WORK INSTRUCTIONS ▸
For every line in the data below that contains "hand", copy the line.

Source records ▸
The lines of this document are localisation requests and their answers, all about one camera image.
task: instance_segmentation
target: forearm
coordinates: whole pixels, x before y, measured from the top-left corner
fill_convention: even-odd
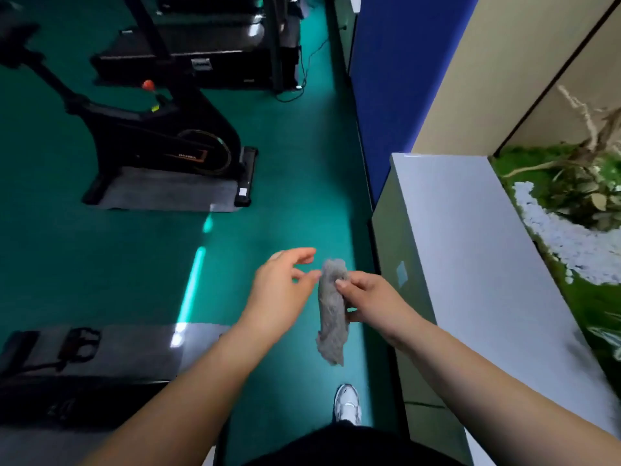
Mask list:
[[[613,464],[621,457],[616,438],[423,318],[404,324],[400,341],[426,381],[498,464]]]
[[[245,380],[270,347],[252,330],[233,326],[115,431],[84,466],[202,464]]]

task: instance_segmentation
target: white sneaker
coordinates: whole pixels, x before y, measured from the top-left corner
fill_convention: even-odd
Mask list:
[[[349,420],[356,426],[362,423],[358,391],[351,384],[341,384],[334,397],[334,418],[337,422]]]

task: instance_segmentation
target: stationary bike
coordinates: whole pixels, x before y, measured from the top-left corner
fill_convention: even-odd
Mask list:
[[[91,102],[77,94],[44,64],[44,55],[26,48],[39,24],[24,22],[15,5],[0,1],[0,65],[16,69],[26,65],[54,89],[66,112],[82,118],[93,135],[99,172],[82,197],[98,204],[121,167],[211,175],[237,181],[235,205],[250,205],[250,190],[258,154],[242,147],[237,132],[180,70],[140,0],[125,4],[157,58],[172,99],[158,94],[159,105],[134,112]]]

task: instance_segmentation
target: artificial moss
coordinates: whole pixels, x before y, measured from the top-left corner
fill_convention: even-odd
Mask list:
[[[526,166],[534,166],[551,160],[567,157],[575,148],[575,145],[557,145],[553,147],[506,147],[502,149],[498,157],[491,159],[491,164],[499,177]],[[501,178],[502,186],[507,191],[511,201],[516,205],[513,184],[519,181],[533,183],[532,196],[536,197],[539,204],[545,207],[547,202],[547,189],[558,169],[535,170],[523,172],[510,178]],[[601,173],[606,177],[621,184],[621,172],[617,163],[607,161],[602,166]],[[621,315],[621,285],[593,284],[574,272],[571,284],[565,280],[565,265],[552,258],[545,244],[539,236],[527,229],[533,242],[536,244],[543,260],[551,275],[558,285],[561,294],[570,307],[578,326],[591,346],[595,357],[599,361],[604,373],[608,377],[610,385],[621,398],[621,363],[612,357],[613,348],[604,340],[594,336],[587,327],[603,327],[609,330],[621,330],[621,321],[616,320],[607,313]]]

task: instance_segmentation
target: red knob
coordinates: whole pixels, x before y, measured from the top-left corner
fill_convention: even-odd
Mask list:
[[[153,83],[153,80],[145,80],[142,83],[142,89],[146,91],[155,91],[155,83]]]

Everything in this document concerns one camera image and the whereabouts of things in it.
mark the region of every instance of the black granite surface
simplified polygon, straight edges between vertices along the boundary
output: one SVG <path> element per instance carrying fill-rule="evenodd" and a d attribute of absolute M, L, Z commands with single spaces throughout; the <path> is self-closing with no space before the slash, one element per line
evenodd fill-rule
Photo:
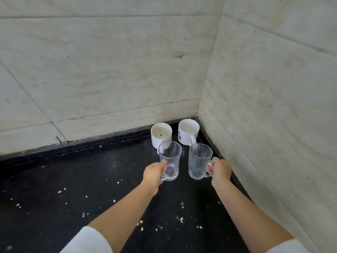
<path fill-rule="evenodd" d="M 206 143 L 201 132 L 198 140 Z M 248 252 L 211 178 L 188 175 L 189 147 L 182 148 L 178 178 L 160 186 L 122 252 Z M 13 176 L 0 182 L 0 252 L 59 252 L 156 161 L 151 138 L 143 135 L 11 167 Z"/>

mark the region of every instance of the clear glass mug
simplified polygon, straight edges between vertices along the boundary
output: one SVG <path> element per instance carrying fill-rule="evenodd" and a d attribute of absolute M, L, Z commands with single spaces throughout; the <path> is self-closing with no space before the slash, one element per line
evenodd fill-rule
<path fill-rule="evenodd" d="M 175 141 L 165 141 L 158 146 L 157 153 L 160 161 L 163 159 L 167 161 L 162 181 L 172 181 L 178 177 L 181 152 L 181 145 Z"/>
<path fill-rule="evenodd" d="M 205 144 L 196 143 L 190 146 L 188 153 L 188 174 L 191 178 L 199 180 L 211 175 L 206 172 L 206 166 L 210 163 L 213 150 Z"/>

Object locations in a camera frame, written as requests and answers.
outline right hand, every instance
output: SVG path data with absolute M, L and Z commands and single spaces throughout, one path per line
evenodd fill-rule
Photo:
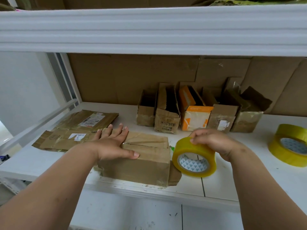
M 234 154 L 249 150 L 244 144 L 215 129 L 197 129 L 190 134 L 192 144 L 206 144 L 230 162 Z

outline orange box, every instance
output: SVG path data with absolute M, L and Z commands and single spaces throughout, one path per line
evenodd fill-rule
M 206 128 L 213 106 L 206 106 L 198 92 L 190 85 L 179 89 L 181 128 L 183 131 L 194 131 Z

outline left hand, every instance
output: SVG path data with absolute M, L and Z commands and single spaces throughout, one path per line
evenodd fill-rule
M 123 129 L 122 123 L 117 129 L 113 129 L 113 125 L 110 124 L 103 131 L 98 130 L 91 142 L 84 144 L 88 144 L 98 154 L 98 160 L 112 160 L 116 158 L 136 159 L 140 156 L 139 153 L 120 147 L 125 141 L 128 132 L 128 127 Z

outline white label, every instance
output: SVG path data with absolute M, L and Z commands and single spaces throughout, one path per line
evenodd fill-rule
M 82 123 L 78 124 L 81 127 L 94 127 L 97 123 L 100 122 L 105 116 L 103 113 L 95 112 L 91 114 L 88 118 L 82 121 Z
M 74 137 L 74 141 L 80 141 L 84 138 L 86 134 L 78 134 L 78 133 L 72 133 L 68 139 L 71 139 Z
M 230 122 L 227 122 L 226 120 L 220 120 L 219 126 L 217 127 L 218 131 L 224 131 L 226 127 L 228 127 Z

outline yellow tape roll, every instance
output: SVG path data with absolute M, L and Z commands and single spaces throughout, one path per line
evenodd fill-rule
M 288 136 L 307 142 L 307 129 L 291 124 L 280 124 L 275 135 Z
M 186 137 L 177 142 L 172 158 L 174 166 L 189 176 L 210 176 L 216 170 L 215 151 L 206 145 L 194 145 L 190 139 Z
M 268 148 L 284 163 L 297 167 L 307 166 L 307 145 L 300 139 L 287 135 L 275 135 Z

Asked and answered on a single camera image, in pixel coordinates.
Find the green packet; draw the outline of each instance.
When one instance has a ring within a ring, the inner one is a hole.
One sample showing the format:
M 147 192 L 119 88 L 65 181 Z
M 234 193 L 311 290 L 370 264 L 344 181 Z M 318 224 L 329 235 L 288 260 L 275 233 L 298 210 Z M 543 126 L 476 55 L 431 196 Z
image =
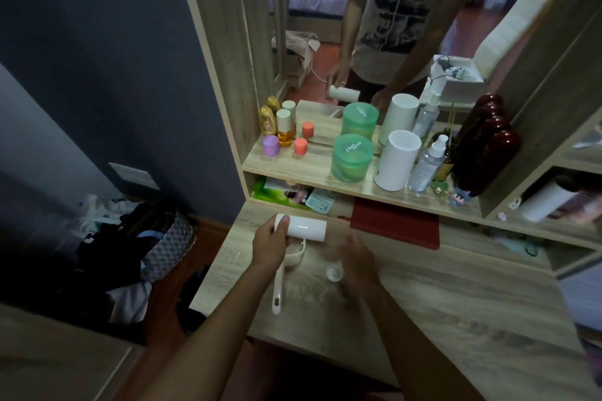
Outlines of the green packet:
M 284 180 L 263 176 L 253 185 L 251 196 L 257 200 L 307 210 L 305 202 L 313 189 L 313 187 L 290 185 Z

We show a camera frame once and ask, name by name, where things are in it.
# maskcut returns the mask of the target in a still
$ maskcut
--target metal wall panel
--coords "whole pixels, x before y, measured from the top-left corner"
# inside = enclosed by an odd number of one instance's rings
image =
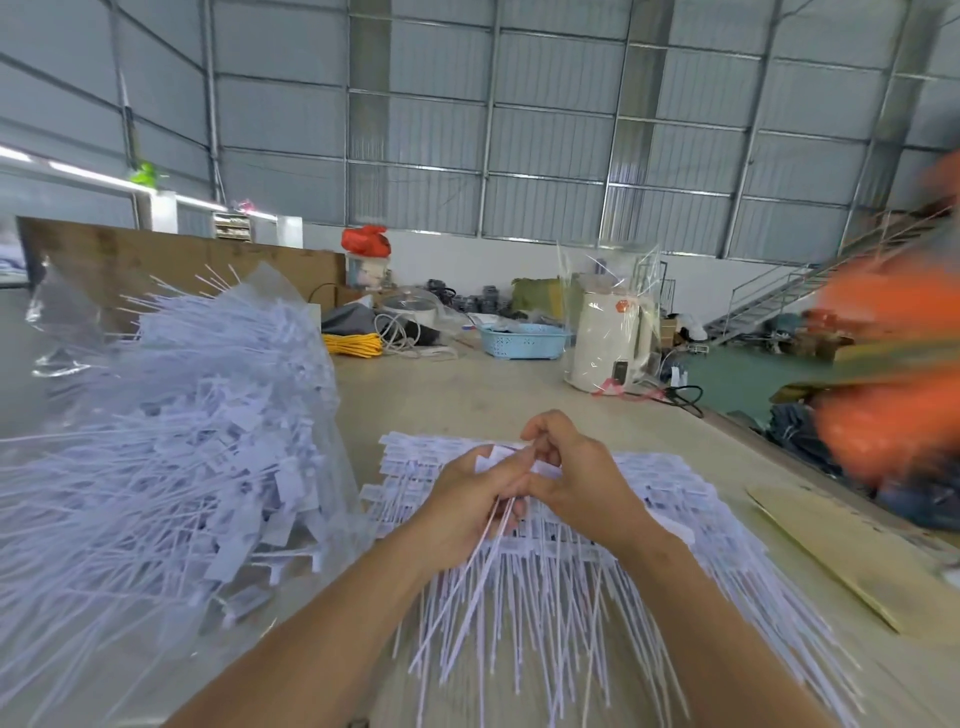
[[[940,149],[960,146],[960,81],[924,81],[906,141]]]
[[[670,43],[762,53],[773,6],[773,0],[673,0]]]
[[[109,11],[100,0],[7,0],[0,52],[118,103]]]
[[[228,200],[249,199],[280,215],[343,224],[342,162],[225,150],[221,164]]]
[[[69,151],[64,150],[69,146],[123,156],[123,126],[115,109],[82,99],[3,63],[0,88],[0,120],[12,130],[0,143],[15,146],[24,139],[30,143],[25,145],[28,151],[52,157]],[[63,159],[81,163],[83,153],[78,151],[76,156],[65,155]]]
[[[887,68],[903,22],[903,0],[785,0],[775,56]]]
[[[0,213],[92,225],[133,227],[129,195],[7,174],[0,168]]]
[[[743,159],[744,141],[744,135],[739,132],[656,124],[645,183],[733,192]]]
[[[746,193],[845,205],[853,197],[866,152],[861,144],[761,134]]]
[[[177,205],[177,233],[213,237],[213,214],[201,209]]]
[[[760,126],[782,132],[870,137],[883,96],[883,74],[775,61]]]
[[[504,0],[503,27],[624,38],[630,0]]]
[[[120,47],[133,110],[171,131],[204,142],[204,75],[124,18],[120,18]]]
[[[493,24],[495,0],[393,0],[391,10],[401,17],[446,20],[475,25]],[[353,0],[353,12],[379,12],[383,0]]]
[[[602,186],[492,177],[487,195],[485,235],[572,242],[596,239]]]
[[[495,109],[490,168],[495,172],[603,180],[612,134],[612,119]]]
[[[622,62],[619,43],[504,33],[495,98],[509,104],[612,114]]]
[[[847,211],[744,200],[730,257],[815,263],[833,257]]]
[[[341,157],[345,94],[335,88],[222,78],[220,140],[226,146]]]
[[[491,34],[395,21],[390,90],[459,99],[487,98]]]
[[[198,180],[209,178],[210,159],[205,146],[141,121],[135,123],[135,128],[140,155],[144,159],[166,171],[179,172]]]
[[[204,62],[200,0],[120,0],[120,8],[185,56]]]
[[[891,209],[917,209],[932,202],[937,193],[924,184],[924,174],[939,157],[933,152],[903,150],[887,206]]]
[[[928,70],[930,73],[960,79],[960,3],[950,5],[943,18]]]
[[[214,11],[218,72],[346,84],[344,15],[223,2]]]
[[[351,223],[476,233],[480,202],[476,175],[352,164],[349,184]]]
[[[364,101],[363,96],[350,99],[352,104]],[[486,111],[479,106],[390,99],[386,160],[479,170],[485,121]]]
[[[757,61],[667,51],[657,118],[745,127],[758,72]]]
[[[614,187],[607,201],[612,212],[608,239],[657,244],[668,253],[716,255],[730,213],[723,197]]]

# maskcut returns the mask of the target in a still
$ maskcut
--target cardboard box
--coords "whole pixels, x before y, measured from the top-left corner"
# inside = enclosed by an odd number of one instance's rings
[[[108,325],[123,330],[131,315],[124,296],[159,289],[157,277],[186,293],[209,292],[197,276],[210,278],[207,265],[225,280],[232,271],[243,278],[265,262],[286,277],[306,301],[329,310],[336,304],[336,286],[346,280],[345,256],[332,251],[307,251],[216,240],[166,232],[136,231],[57,220],[17,218],[27,257],[30,283],[52,264],[104,311]]]
[[[660,347],[672,349],[677,335],[677,319],[660,319]]]

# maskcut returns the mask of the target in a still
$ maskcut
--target person's left hand
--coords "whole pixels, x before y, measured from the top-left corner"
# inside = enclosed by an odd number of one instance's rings
[[[500,522],[507,519],[505,534],[516,528],[526,515],[526,487],[535,451],[524,448],[497,463],[485,473],[474,473],[478,455],[490,455],[492,445],[474,448],[446,464],[426,502],[409,526],[420,532],[426,548],[426,559],[432,571],[453,569],[463,564],[483,535],[491,510],[498,500],[488,538],[496,535]],[[506,500],[516,497],[511,513],[503,513]]]

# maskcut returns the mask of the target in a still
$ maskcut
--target yellow rope
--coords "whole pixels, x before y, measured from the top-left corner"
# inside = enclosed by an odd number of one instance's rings
[[[325,333],[324,343],[330,353],[360,356],[364,359],[371,359],[383,353],[380,336],[375,333],[353,334],[351,336],[335,336],[332,333]]]

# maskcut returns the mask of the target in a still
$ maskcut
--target pile of cable ties
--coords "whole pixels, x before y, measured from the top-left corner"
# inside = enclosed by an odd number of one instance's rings
[[[306,305],[268,266],[206,282],[130,298],[136,332],[71,377],[68,415],[0,441],[3,725],[125,718],[175,655],[208,680],[283,585],[315,593],[372,540]]]

RESULT ▸
outline right hand, every instance
outline left hand, every instance
--target person's left hand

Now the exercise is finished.